- What you need to do
Within the material below, locate the line with "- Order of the" and the line with "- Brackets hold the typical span", then return those two lines and all lines between them, exactly as written.

- Given information
BEGIN

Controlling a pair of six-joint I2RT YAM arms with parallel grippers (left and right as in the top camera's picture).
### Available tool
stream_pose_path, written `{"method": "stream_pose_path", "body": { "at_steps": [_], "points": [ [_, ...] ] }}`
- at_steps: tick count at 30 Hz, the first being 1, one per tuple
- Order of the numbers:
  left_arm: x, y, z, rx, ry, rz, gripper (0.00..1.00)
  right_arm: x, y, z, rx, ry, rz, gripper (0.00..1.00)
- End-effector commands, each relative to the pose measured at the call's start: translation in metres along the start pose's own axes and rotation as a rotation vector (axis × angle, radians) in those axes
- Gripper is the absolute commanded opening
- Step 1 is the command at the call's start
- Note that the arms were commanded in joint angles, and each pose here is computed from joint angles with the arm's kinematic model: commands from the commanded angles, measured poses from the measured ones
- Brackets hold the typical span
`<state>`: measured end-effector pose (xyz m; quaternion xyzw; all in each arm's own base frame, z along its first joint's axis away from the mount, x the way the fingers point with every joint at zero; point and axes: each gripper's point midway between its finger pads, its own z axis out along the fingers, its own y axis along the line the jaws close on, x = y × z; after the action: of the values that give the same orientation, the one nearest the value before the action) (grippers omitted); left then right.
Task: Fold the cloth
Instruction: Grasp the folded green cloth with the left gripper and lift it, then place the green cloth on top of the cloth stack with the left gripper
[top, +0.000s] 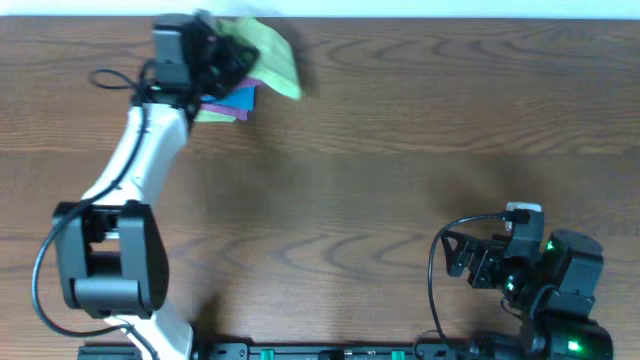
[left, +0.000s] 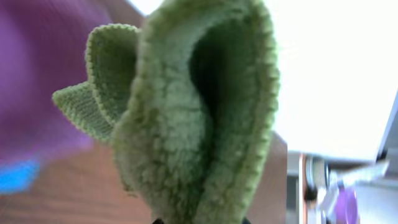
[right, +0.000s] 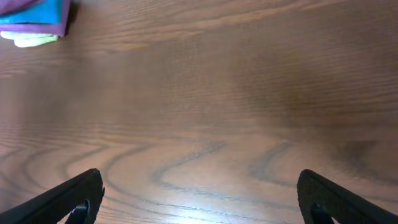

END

- Problem solution
- Order of the numbers:
  left_arm: x, y, z, rx, ry, rz, gripper (0.00..1.00)
  right_arm: x, y, z, rx, ry, rz, gripper (0.00..1.00)
- End-effector commands, each relative to the pose measured at the call's start: translation in metres along the start pose's own axes and rotation as a rotation vector (axis × angle, radians) in those axes
- Gripper is the absolute commanded opening
- Step 1 is the command at the call's start
- Note that the arms were commanded in joint angles, and each pose here is computed from joint angles with the arm's kinematic model: commands from the commanded angles, measured poses from the measured ones
- Brackets hold the typical span

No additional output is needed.